Mr and Mrs Middle England in Ipplepen – Memories

Like so many South Devon villages, Ipplepen has had to adapt and change with the times.

At the monthly film night in the Village Hall, they often show old reels of village events before the main feature.

Some in the audience love it.

Others squirm, suddenly confronted with what they looked like twenty or thirty years ago.

It’s funny — even for those who were there at the time, the images already feel like they belong to a different, distant age.

Old photographs do more than preserve faces.

They capture the life of the village.

A time when Ipplepen had a bakery, a second pub, a garage, and even an undertaker.

The women wore pinnies and hats; the men wore jackets and ties.

Everyday life, caught on film.

We often wonder: did those people know they were being preserved for posterity?

Did the baker or the garage owner imagine that less than a century later their businesses would no longer exist?

Photography democratised memory.

For centuries, only the wealthy had their likenesses preserved in portraits, but suddenly anyone could be recorded in black and white.

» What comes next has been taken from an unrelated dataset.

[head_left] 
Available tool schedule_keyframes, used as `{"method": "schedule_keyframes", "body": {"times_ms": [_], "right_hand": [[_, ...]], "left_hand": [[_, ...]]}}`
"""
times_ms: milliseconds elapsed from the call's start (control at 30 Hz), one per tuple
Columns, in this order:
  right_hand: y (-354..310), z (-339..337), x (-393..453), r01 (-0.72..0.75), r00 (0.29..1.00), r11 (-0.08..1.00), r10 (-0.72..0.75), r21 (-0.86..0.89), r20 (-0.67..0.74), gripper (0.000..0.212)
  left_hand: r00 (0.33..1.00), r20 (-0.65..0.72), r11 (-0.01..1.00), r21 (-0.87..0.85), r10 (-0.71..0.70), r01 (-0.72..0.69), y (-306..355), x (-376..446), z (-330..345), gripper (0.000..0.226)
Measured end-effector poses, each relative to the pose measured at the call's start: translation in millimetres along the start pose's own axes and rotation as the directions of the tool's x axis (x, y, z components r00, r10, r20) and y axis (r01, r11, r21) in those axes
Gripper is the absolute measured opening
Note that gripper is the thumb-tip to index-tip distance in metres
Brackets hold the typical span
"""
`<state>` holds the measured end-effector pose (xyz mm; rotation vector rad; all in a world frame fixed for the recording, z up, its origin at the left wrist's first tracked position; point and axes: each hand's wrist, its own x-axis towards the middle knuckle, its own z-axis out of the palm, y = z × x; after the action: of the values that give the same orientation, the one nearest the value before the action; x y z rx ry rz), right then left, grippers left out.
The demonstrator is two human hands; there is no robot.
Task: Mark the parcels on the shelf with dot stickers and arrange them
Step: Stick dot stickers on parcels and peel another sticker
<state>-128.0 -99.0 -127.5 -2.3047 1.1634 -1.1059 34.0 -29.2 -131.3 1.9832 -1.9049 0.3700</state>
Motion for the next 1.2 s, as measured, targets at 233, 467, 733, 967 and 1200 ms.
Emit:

The result is that we don’t just see the gentry of the past, we see ordinary people like us — busy, proud, hopeful.

Of course, times have moved on.

Digital cameras, and now mobile phones, mean anyone can document everything, for better or worse.

Sometimes it feels like people use their phones more for photographs than for actually talking.

And yes, humour has evolved too.

I suppose that the old joke about whether an entry in the “Village Idiot of the Year” contest was worth submitting would have been circulated following some foolish transgression by an individual.

But once Donald Trump became President of the United States, again, the village elders gave up.

Nobody here could compete with that.

The bar had been set so low it seemed only fair.

Still, looking back at Ipplepen through those photographs is a joy.

A reminder of who people were, who ancestors were, how far we’ve come, and how much the village, like life itself, keeps on changing.

Whether for better or worse if for others to decide.